Concertino for violin and orchestra in D major, op 14 (1826) 15:53

Southern Jutland Symphony Orchestra Carl von Garaguly, conductor Studio recording, Musikhuset, Sonderborg. April 18,1978. STEREO

Frohlich came from a German family as did Kuhlau. This little concerto is of a Beethovenian stamp but this is the charming Beethoven of the septet and early symphonies rather than the imposingly earnest composer of the later years. There is a gentility about the first movement which avoids the commonplace. The very brief and quiet andante middle movement is followed by an explosive finale of Paganinian fireworks.

 

EMIL HARTMANN (1836-1898)

23:46 Concerto for violin and orchestra in G minor. op 19 (before 1880) 23:19

Aalborg Symfoni Orkester Jens Schroder, conductor

Studio recording, Aalborg Handvaerkerforening. April 10,1968. MONO

Hartmann's three movement concerto looks to Germany again. The 'hero' is the Mendelssohn concerto which makes a quite striking parallel. The middle movement is based around a charming birdsong-like 'chaffing' theme. The finale is a busy-as-a-bee flurry of activity. The work is not especially nationalist in flavour but is quite charming and full of character. If you enjoy the Mendelssohn then try this work. I would now like to hear Hartmann's Symphony No. 2 'From the Days of Knighthood'. The Concerto is quite a discovery!
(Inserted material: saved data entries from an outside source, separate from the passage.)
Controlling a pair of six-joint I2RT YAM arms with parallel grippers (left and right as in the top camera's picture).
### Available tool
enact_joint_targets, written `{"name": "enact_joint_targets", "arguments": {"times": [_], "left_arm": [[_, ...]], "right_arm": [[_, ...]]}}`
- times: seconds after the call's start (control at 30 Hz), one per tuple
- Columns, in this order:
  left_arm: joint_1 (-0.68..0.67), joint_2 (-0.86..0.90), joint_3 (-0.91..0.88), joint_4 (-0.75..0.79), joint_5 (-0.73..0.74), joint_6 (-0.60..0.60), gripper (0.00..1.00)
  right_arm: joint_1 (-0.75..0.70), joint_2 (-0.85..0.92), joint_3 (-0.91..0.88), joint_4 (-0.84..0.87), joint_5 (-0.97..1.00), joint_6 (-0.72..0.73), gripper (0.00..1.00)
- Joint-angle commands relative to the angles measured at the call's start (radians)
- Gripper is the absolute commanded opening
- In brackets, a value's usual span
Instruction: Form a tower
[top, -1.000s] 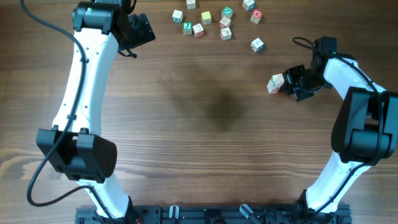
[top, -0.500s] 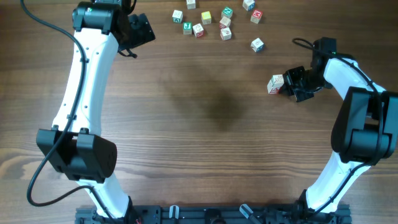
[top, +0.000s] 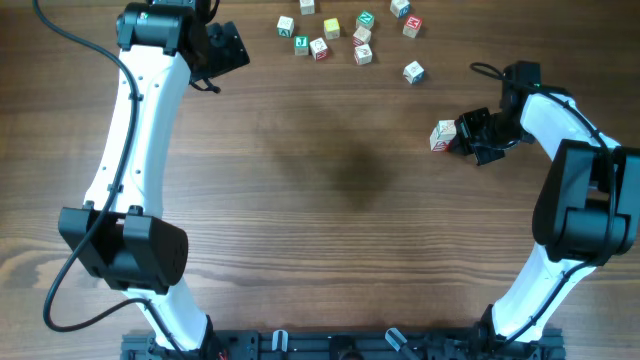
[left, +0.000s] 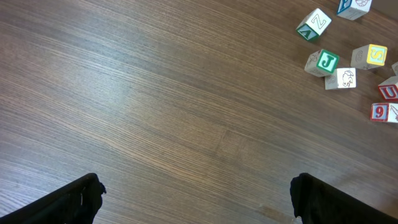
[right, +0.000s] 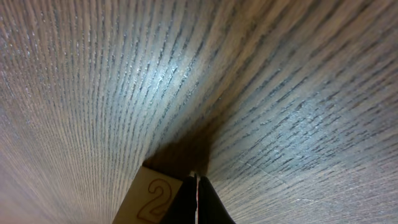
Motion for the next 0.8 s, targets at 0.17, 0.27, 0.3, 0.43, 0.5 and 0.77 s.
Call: {"name": "enact_joint_targets", "arguments": {"times": [0.17, 0.27, 0.3, 0.43, 0.5, 0.77], "left_arm": [[0.002, -0.025, -0.002, 0.000, 0.005, -0.002, 1.00], [0.002, -0.025, -0.002, 0.000, 0.005, -0.002, 1.00], [0.002, -0.025, -0.002, 0.000, 0.005, -0.002, 1.00], [0.002, -0.025, -0.002, 0.000, 0.005, -0.002, 1.00], [0.002, -0.025, -0.002, 0.000, 0.005, -0.002, 1.00], [0.002, -0.025, -0.002, 0.000, 0.005, -0.002, 1.00]], "right_arm": [[-0.002, 0.026, -0.002, -0.003, -0.017, 0.012, 0.04], [-0.002, 0.026, -0.002, -0.006, -0.017, 0.013, 0.04], [-0.002, 0.026, -0.002, -0.006, -0.017, 0.012, 0.04], [-0.002, 0.026, -0.002, -0.006, -0.017, 0.012, 0.04], [-0.002, 0.026, -0.002, -0.006, -0.016, 0.012, 0.04], [-0.023, 0.026, -0.001, -0.002, -0.008, 0.031, 0.04]]}}
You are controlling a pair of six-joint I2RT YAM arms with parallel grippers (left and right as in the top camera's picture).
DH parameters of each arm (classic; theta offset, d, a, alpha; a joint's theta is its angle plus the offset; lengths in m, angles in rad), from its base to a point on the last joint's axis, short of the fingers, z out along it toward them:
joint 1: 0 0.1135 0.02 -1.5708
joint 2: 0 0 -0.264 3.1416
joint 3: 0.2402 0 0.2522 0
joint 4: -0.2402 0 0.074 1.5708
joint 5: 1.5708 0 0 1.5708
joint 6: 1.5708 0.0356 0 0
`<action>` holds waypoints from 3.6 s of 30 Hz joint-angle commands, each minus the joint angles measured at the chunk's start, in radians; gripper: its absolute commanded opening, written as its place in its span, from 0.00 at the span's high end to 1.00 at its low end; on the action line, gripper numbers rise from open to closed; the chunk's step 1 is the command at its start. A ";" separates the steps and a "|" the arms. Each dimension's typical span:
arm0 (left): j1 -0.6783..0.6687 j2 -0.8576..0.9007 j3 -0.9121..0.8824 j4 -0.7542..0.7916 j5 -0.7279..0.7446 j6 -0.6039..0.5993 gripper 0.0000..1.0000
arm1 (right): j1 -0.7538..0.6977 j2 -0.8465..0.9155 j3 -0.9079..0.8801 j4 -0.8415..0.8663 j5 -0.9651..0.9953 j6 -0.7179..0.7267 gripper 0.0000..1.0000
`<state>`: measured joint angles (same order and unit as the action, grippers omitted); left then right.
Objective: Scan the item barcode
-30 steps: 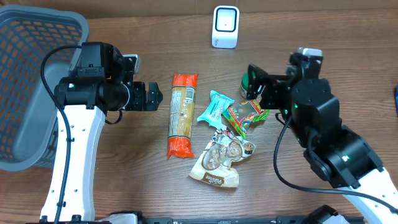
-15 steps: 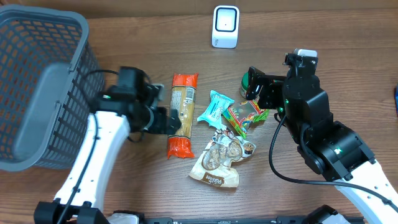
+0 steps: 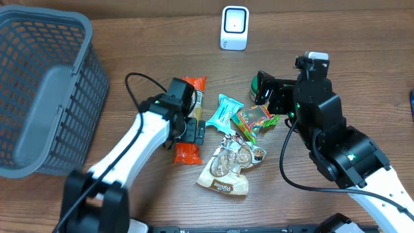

HENNING WELLEJUS (b. 1919)

Concerto for violin and orchestra in A minor (1948, revised 1968) 22:21

Aalborg Symfoni Orkester Jens Schroder, conductor

Studio recording, Aalborghallen, Aalborg,

February 6, 1975. STEREO (first performance of rev. version)

Again this is a three movement work by a composer who was a pupil of Tarp. The atmosphere asserted strongly in the first movement suggests the film scores of the 1940s. Nielsen is also an influential voice. The sound is somewhat unnatural with the violin very close to the microphone. This makes for a tiring and unremitting feeling; to the first movement especially. The second movement is lighter and explores a quieter more contented mood with a contemplative approach which occasionally suggests Rózsa. The galloping finale is a light-hearted display vehicle. The notes claim that it is a neo-classical work. Certainly this is not dry neo-classicism. An entertaining concerto. Wellejus has three symphonies to his name and after hearing this concerto I would very much like to hear them.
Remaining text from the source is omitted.